This is exactly the kind of thinking that R' Benovitz was talking about.
When you make absolute statements like "there are no cogent arguments
against intelligent design" it can easily have the reverse effect and turn
people off. Imagine the following. Someone comes to you and asks how does
Judaism deal with evolution etc. and you answer intelligent design and
explain it. He asked a question you answered it, great. He may accept your
answer he may not, but at least he will see that you addressed his question
in a reasonable manner and gave him an answer.
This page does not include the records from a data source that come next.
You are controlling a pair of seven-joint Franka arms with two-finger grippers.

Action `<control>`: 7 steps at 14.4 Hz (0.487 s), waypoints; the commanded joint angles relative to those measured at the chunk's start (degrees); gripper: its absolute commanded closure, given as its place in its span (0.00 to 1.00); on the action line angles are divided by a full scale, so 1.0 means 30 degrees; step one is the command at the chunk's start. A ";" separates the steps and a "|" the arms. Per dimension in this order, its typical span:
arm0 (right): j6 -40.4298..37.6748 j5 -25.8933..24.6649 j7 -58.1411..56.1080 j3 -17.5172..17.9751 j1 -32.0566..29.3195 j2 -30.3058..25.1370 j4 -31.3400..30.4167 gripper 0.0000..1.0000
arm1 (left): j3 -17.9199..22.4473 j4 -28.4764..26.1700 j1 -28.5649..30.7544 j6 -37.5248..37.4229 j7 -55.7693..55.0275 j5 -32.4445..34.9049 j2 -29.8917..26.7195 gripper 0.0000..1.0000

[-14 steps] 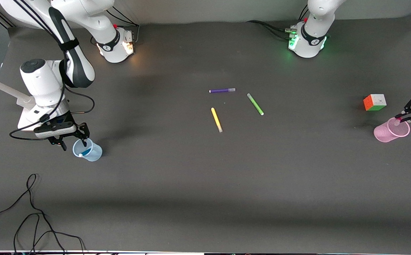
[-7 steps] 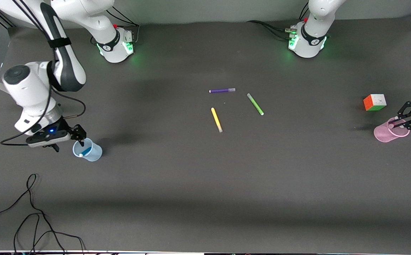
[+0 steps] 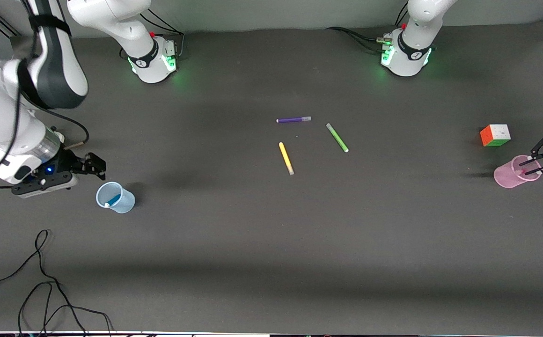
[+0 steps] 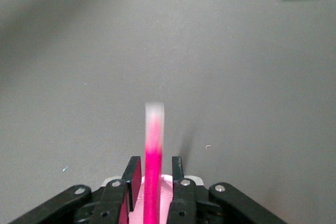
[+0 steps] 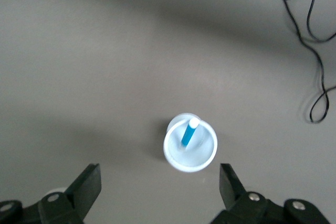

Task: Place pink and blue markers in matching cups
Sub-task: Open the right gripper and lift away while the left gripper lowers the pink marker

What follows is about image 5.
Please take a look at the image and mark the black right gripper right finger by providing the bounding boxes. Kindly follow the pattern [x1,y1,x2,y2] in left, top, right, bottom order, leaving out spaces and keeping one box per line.
[212,163,330,224]

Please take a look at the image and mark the translucent blue plastic cup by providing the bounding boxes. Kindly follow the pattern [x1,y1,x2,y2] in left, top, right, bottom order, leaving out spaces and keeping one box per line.
[163,112,219,174]

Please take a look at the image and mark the thin black looped cable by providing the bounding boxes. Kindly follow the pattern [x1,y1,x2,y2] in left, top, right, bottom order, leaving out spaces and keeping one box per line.
[272,0,330,124]

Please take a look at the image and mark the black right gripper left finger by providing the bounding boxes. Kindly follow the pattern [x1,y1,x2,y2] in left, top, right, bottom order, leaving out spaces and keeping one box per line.
[0,163,102,224]

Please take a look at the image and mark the blue marker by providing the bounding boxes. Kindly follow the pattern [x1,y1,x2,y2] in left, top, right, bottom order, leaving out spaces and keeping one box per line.
[181,118,200,147]

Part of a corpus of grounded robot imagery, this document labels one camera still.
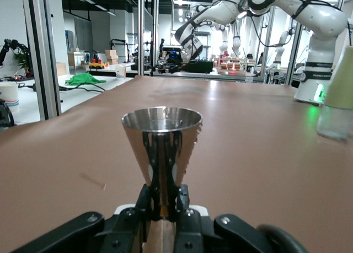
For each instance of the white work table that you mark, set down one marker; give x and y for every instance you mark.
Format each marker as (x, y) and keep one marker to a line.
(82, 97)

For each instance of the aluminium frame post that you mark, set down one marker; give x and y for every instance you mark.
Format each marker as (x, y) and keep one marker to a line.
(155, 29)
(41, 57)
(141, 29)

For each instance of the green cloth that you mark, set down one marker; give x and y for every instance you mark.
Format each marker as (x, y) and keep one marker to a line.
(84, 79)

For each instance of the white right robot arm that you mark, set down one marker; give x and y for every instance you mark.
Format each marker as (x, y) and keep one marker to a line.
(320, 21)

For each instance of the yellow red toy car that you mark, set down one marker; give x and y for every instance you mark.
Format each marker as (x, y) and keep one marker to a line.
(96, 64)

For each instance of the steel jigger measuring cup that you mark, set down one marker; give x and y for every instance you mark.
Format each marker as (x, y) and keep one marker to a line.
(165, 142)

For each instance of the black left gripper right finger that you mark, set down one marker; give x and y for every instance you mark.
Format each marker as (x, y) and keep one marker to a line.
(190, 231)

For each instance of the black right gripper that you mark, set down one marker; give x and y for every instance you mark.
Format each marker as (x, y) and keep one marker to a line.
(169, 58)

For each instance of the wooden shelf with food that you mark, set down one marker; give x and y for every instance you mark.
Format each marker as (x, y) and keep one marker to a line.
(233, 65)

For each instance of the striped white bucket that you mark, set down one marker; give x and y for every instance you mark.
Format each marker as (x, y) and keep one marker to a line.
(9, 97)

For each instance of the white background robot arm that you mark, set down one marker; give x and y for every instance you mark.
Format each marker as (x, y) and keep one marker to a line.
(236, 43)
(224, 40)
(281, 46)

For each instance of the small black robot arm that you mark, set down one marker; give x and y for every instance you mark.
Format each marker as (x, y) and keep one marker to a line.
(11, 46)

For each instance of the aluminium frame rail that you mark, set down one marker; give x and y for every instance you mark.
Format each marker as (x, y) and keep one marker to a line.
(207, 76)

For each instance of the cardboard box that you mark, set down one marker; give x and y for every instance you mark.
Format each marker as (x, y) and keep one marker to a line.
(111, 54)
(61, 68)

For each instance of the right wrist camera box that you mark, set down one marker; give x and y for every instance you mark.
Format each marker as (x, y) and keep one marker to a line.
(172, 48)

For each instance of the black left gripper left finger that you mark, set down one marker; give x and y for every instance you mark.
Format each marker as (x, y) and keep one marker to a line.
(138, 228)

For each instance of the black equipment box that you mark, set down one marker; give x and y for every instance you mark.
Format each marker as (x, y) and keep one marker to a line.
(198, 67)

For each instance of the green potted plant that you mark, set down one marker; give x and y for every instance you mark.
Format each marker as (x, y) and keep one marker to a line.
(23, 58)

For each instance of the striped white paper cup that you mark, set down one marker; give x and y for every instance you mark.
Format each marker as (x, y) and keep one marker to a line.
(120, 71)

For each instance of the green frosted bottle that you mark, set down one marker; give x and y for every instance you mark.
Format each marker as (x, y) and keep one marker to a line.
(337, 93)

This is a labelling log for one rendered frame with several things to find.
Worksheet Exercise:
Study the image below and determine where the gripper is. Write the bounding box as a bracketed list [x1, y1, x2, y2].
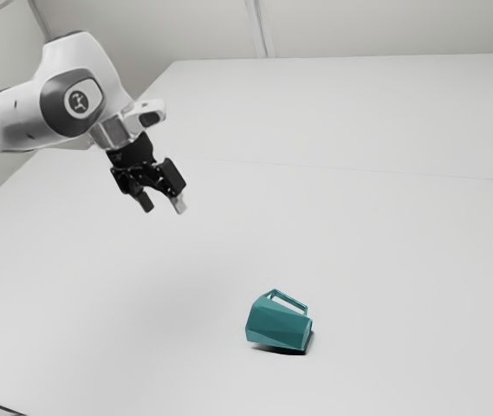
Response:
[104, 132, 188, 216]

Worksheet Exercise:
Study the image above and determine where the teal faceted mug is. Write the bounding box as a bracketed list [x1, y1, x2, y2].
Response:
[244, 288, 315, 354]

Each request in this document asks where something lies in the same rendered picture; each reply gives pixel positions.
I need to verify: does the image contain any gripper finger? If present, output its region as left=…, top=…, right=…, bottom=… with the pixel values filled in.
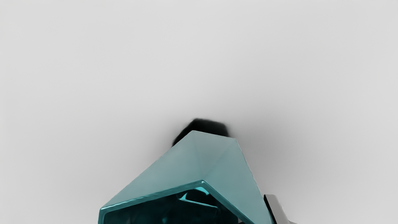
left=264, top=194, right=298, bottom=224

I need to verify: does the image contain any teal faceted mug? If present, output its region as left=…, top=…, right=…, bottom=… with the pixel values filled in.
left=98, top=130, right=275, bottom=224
However, if you take that
extra step of adding on an absolute statement like "there are no cogent
arguments against intelligent design", it will probably backfire. 5 minutes
after your conversation he will google "arguments against intelligent
design" and he will see that there are over 2.5 million results. Just from
that alone he may conclude that since you stated definitively that there
are no cogent arguments against it and google provides 2.5 million results
that you are wrong and not trustworthy. Even if he actually reads some of
the results, he will probably find arguments that at least at first glance
seem like cogent arguments and will again conclude that you are not
trustworthy and are deceiving him and that Judaism has no real answers. So
your absolute statement which you used to show how strongly you believe in
something will turn out to be cause of his not believing you.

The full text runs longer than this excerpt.